Plan: | Julianadorp Zuid-Oost 2010 |
---|---|
Status: | vastgesteld |
Plantype: | bestemmingsplan |
IMRO-idn: | NL.IMRO.0400.516BPJULIANADORPZO-VA01 |
13. 1.
Bestemmingsomschrijving
De voor ‘Wonen’ aangewezen gronden zijn bestemd voor:
a. woonhuizen, al dan niet in combinatie met ruimte voor een aan-huis-verbonden beroep;
met daaraan ondergeschikt:
b. aan- en uitbouwen en aangebouwde bijgebouwen;
c. nutsvoorzieningen;
d. parkeervoorzieningen;
met de daarbijbehorende:
e. tuinen en erven;
f. bouwwerken, geen gebouwen zijnde.
13. 2. Bouwregels
13. 2. 1. Voor het bouwen van hoofdgebouwen gelden de volgende regels:
a. als hoofdgebouw mogen uitsluitend woonhuizen worden gebouwd;
b. een hoofdgebouw mag uitsluitend binnen het bouwvlak worden gebouwd;
c. een hoofdgebouw mag uitsluitend in de voorgevelrooilijn worden gebouwd;
d. de goothoogte van een hoofdgebouw mag niet meer dan 6,00 m bedragen;
e. de bouwhoogte van een hoofdgebouw mag niet meer dan 10,00 m bedragen;
f. in afwijking van het bepaalde in sub d. en e. mogen de goot- en bouwhoogte niet meer dan bedragen dan de aangegeven hoogte ter plaatse van de aanduiding ‘maximale goot- en bouwhoogte (m)’.
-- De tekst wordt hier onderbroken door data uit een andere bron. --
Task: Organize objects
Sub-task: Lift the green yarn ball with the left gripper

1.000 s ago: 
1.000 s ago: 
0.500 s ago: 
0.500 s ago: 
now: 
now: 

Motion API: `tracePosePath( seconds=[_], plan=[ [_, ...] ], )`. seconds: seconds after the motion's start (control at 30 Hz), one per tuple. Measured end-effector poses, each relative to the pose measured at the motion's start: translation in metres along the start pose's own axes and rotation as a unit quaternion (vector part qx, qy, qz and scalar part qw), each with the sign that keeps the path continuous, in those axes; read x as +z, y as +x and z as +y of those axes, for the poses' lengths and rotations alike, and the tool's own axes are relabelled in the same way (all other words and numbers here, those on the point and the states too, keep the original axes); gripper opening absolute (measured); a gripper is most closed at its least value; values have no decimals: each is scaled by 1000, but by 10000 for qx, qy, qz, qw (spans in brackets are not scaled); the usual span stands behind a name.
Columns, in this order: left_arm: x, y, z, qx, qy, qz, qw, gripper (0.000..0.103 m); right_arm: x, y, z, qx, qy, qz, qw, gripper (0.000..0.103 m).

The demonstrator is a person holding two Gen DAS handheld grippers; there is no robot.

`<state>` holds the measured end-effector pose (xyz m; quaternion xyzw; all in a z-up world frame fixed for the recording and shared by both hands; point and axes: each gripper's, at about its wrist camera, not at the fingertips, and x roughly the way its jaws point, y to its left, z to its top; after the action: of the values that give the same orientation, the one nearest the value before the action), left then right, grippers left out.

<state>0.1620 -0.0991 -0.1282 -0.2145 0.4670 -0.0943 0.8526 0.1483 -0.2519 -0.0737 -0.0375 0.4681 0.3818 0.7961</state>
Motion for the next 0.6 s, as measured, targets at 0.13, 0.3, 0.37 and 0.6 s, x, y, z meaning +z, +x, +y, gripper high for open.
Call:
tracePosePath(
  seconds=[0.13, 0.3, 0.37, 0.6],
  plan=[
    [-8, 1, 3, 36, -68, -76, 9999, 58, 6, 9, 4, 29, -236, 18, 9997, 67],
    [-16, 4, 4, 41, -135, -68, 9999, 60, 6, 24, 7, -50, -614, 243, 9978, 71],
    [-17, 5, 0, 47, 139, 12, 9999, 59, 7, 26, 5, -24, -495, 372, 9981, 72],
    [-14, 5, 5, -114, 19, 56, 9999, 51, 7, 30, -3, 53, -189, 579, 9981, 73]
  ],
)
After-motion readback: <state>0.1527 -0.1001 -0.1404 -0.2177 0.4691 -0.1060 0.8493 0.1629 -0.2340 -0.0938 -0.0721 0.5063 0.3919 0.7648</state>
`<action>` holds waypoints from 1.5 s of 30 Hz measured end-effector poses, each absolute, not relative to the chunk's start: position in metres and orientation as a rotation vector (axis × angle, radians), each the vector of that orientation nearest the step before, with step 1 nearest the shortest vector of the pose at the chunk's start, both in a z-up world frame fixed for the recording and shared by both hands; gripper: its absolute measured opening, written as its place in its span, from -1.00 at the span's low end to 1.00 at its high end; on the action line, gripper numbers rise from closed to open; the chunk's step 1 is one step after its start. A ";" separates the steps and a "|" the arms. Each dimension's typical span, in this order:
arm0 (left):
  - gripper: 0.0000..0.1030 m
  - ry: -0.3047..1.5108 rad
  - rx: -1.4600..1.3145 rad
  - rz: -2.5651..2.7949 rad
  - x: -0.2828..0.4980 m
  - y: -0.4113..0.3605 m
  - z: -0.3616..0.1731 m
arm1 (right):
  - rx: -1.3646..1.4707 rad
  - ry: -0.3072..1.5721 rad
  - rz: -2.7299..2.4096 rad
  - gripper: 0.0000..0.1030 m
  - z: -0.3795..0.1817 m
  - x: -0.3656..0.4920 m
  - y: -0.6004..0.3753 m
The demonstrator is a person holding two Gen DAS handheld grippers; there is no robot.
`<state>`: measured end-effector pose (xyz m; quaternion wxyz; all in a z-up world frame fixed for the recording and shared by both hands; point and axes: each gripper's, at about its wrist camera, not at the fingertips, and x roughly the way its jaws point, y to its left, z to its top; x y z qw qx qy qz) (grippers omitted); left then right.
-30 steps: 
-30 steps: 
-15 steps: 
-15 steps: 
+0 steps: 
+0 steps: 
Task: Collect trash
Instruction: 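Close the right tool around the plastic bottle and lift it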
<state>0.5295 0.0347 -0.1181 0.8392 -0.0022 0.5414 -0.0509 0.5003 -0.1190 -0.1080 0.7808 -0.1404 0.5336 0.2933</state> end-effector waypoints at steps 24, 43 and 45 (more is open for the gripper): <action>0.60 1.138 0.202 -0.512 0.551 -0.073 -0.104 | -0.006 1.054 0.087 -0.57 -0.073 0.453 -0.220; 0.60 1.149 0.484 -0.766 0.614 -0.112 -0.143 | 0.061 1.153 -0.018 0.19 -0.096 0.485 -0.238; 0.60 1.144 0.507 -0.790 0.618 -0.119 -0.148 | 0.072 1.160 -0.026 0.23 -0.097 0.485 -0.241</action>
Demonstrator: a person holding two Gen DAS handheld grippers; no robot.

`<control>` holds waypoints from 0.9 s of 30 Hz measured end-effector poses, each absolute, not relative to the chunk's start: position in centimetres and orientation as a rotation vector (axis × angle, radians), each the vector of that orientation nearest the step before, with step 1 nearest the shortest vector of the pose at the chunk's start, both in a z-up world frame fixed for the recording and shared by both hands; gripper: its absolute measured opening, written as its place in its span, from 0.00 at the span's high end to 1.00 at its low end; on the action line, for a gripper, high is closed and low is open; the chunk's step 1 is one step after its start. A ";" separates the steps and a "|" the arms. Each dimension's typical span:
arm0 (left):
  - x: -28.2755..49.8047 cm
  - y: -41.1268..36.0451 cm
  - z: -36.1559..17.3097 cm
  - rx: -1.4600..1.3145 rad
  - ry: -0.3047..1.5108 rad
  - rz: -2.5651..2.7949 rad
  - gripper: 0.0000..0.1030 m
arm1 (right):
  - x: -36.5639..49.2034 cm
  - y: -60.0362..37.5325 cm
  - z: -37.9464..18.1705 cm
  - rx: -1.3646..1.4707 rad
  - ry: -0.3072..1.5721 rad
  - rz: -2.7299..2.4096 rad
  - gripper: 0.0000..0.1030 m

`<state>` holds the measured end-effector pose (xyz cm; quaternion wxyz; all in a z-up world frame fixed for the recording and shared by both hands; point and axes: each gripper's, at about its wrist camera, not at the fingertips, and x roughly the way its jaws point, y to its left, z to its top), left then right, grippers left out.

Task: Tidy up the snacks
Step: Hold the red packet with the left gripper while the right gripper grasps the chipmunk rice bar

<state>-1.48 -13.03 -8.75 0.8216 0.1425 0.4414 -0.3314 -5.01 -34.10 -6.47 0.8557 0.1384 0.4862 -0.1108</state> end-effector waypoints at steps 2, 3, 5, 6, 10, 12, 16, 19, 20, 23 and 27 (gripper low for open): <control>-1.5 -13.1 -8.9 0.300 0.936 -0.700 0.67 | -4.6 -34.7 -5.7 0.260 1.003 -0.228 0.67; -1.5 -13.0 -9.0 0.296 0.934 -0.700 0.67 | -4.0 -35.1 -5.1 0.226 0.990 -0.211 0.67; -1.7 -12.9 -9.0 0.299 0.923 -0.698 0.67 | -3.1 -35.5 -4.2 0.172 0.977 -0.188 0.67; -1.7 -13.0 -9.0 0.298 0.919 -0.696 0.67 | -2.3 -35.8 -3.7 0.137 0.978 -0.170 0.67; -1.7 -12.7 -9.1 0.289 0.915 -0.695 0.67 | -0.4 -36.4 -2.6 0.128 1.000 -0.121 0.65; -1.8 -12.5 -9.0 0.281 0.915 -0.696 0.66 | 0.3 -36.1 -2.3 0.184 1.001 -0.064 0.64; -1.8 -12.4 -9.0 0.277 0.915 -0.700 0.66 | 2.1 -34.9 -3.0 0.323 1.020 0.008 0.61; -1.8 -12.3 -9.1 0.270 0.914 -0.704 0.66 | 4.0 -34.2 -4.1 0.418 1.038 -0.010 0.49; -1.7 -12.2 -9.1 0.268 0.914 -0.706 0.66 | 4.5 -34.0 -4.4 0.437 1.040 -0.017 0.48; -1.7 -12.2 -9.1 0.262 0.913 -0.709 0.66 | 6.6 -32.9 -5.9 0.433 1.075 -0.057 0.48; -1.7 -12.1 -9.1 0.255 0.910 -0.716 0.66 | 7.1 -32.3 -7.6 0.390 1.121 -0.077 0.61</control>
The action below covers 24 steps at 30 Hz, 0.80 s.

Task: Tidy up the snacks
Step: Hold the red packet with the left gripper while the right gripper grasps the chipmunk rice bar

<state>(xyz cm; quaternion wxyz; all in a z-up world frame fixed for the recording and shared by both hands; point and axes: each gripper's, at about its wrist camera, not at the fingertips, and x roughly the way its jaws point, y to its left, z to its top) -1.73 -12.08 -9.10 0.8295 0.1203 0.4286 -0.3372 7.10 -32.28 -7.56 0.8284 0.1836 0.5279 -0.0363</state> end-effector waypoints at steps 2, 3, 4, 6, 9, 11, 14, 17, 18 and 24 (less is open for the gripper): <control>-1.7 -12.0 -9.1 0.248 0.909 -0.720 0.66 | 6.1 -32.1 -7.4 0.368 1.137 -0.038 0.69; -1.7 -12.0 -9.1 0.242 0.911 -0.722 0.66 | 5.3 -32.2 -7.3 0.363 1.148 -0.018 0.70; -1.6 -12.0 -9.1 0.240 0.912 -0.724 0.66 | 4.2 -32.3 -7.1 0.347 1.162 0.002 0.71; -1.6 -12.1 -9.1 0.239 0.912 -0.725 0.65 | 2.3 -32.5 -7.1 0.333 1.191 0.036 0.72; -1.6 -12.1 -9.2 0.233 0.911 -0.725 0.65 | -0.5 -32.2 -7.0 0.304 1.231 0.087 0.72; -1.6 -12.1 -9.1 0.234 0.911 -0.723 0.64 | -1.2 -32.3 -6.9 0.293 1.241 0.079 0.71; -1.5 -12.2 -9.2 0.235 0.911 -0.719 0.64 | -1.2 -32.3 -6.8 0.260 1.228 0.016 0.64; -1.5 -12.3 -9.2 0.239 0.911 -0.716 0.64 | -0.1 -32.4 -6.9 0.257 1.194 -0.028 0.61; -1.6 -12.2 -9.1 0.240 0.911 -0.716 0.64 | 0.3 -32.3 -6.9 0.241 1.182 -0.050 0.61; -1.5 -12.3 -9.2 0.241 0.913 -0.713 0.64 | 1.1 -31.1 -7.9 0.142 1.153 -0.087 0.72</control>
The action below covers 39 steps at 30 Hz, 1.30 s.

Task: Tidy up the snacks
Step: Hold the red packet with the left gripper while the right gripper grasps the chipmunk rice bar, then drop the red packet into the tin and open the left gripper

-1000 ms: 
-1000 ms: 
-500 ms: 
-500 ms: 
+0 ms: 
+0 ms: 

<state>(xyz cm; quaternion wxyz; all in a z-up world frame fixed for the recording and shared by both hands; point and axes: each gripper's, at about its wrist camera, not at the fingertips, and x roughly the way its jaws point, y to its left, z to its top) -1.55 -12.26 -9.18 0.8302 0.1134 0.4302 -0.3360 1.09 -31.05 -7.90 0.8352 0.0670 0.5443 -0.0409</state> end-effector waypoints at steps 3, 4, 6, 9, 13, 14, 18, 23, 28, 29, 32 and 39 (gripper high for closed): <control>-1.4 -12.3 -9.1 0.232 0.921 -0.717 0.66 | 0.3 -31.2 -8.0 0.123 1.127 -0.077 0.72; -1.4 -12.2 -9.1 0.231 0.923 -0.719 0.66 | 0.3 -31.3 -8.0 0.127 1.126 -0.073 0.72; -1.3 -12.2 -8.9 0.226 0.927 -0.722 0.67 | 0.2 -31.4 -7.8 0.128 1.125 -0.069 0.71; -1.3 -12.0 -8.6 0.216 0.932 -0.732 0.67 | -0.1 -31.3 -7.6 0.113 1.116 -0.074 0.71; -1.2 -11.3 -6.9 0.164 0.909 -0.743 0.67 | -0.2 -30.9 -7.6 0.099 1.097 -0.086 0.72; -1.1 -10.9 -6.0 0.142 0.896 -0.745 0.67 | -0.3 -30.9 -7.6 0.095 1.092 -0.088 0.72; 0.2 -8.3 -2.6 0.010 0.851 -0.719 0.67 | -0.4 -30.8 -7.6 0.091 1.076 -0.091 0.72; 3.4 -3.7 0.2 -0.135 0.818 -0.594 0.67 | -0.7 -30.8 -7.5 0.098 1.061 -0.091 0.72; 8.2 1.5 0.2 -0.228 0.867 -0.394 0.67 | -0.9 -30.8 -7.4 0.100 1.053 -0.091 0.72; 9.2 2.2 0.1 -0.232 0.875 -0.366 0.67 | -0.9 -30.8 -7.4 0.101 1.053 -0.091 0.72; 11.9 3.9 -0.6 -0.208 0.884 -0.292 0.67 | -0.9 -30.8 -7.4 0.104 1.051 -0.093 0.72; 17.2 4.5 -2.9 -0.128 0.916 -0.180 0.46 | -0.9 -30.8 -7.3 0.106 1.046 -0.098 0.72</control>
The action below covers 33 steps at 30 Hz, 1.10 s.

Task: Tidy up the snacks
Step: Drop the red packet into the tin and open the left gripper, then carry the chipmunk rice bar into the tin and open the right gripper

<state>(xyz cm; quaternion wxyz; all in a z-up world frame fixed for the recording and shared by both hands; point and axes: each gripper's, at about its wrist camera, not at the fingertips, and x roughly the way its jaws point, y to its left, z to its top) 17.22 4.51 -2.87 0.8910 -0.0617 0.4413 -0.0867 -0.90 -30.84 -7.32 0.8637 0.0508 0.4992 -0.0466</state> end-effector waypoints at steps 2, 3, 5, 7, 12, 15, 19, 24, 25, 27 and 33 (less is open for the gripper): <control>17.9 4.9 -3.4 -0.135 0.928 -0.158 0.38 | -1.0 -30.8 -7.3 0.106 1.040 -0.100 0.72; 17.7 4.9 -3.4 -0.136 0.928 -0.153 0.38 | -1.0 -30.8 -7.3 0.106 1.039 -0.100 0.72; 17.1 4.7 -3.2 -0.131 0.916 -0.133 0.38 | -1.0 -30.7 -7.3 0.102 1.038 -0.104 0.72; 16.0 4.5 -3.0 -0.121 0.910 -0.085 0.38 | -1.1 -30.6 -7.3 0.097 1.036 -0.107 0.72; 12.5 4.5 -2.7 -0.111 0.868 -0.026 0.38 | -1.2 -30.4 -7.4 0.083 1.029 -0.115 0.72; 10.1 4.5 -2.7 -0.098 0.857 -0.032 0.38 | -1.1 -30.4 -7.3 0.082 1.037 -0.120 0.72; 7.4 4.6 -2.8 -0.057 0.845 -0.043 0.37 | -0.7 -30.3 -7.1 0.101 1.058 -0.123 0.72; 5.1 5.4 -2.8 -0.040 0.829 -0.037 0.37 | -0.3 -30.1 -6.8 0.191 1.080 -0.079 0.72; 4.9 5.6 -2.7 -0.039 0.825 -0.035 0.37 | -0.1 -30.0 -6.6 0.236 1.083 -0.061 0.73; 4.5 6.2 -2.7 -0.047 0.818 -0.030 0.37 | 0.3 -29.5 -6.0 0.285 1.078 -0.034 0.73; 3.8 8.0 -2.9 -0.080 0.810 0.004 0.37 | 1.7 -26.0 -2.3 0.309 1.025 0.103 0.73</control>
13. 2. 2. Voor het bouwen van aan- en uitbouwen en aangebouwde bijgebouwen gelden de volgende regels:
a. als gebouwen mogen uitsluitend aan- en uitbouwen en bijgebouwen worden gebouwd;
b. de gezamenlijke oppervlakte van de aan- en uitbouwen en bijgebouwen mag niet meer dan 45 m² bedragen;
c. de gezamenlijke oppervlakte van aan- en uitbouwen en bijgebouwen mag niet meer dan 50% van het oppervlakte van het achtererf bedragen;
d. aan- en uitbouwen en aangebouwde bijgebouwen mogen uitsluitend aan de oorspronkelijke achtergevel worden gebouwd met een diepte van niet meer dan 3,00 m;
e. aan- en uitbouwen en aangebouwde bijgebouwen mogen uitsluitend aan de oorspronkelijke zijgevel op ten minste 1,00 m achter de voorgevellijn worden gebouwd met een breedte van niet meer dan 3,50 m;
f. de goothoogte van aan- en uitbouwen en bijgebouwen mag niet meer dan 4,00 m bedragen, met dien verstande dat de goothoogte niet meer dan 0,25 m boven de vloer van de eerste bouwlaag mag bedragen;
g. de bouwhoogte van aan- en uitbouwen en bijgebouwen mag niet meer dan 4,50 m bedragen;
h. de dakhelling van aan- en uitbouwen en bijgebouwen mag niet meer dan 35° bedragen.
13. 2. 3. Voor het bouwen van bouwwerken, geen gebouwen zijnde, gelden de volgende regels:
a. de bouwhoogte van vlaggenmasten en antennes mag niet meer dan 9,00 m bedragen;
b. de bouwhoogte van erf- en terreinafscheidingen mag niet meer dan 2,00 m bedragen, met dien verstande dat de bouwhoogte van erf- en terreinafscheidingen vóór de voorgevel niet meer dan 1,00 m mag bedragen, tenzij de perceelgrens ligt in het verlengde van de zijgevel;
c. de bouwhoogte van overige bouwwerken, geen gebouwen zijnde, mag niet meer dan 1,50 m bedragen.
13. 3. Nadere eisen
Burgemeester en Wethouders kunnen nadere eisen stellen aan de plaats en de afmetingen van de bebouwing, ten behoeve van:
a. de woonsituatie;
b. de verkeersveiligheid;
c. de parkeersituatie; en
d. de gebruiksmogelijkheden van de aangrenzende gronden.
13. 4. Specifieke gebruiksregels
Tot een gebruik, strijdig met deze bestemming, wordt in ieder geval gerekend:
- het gebruik van de gronden en bouwwerken ten behoeve van beroeps- of bedrijfsactiviteiten aan huis, zodanig dat de beroeps- c.q. bedrijfsvloeroppervlakte voor de aan-huis-verbonden beroepen meer bedraagt dan 30% van de totale gezamenlijke begane grondvloeroppervlakte van de aanwezige bebouwing op het bouwperceel, met dien verstande dat deze oppervlakte meer bedraagt dan 35 m².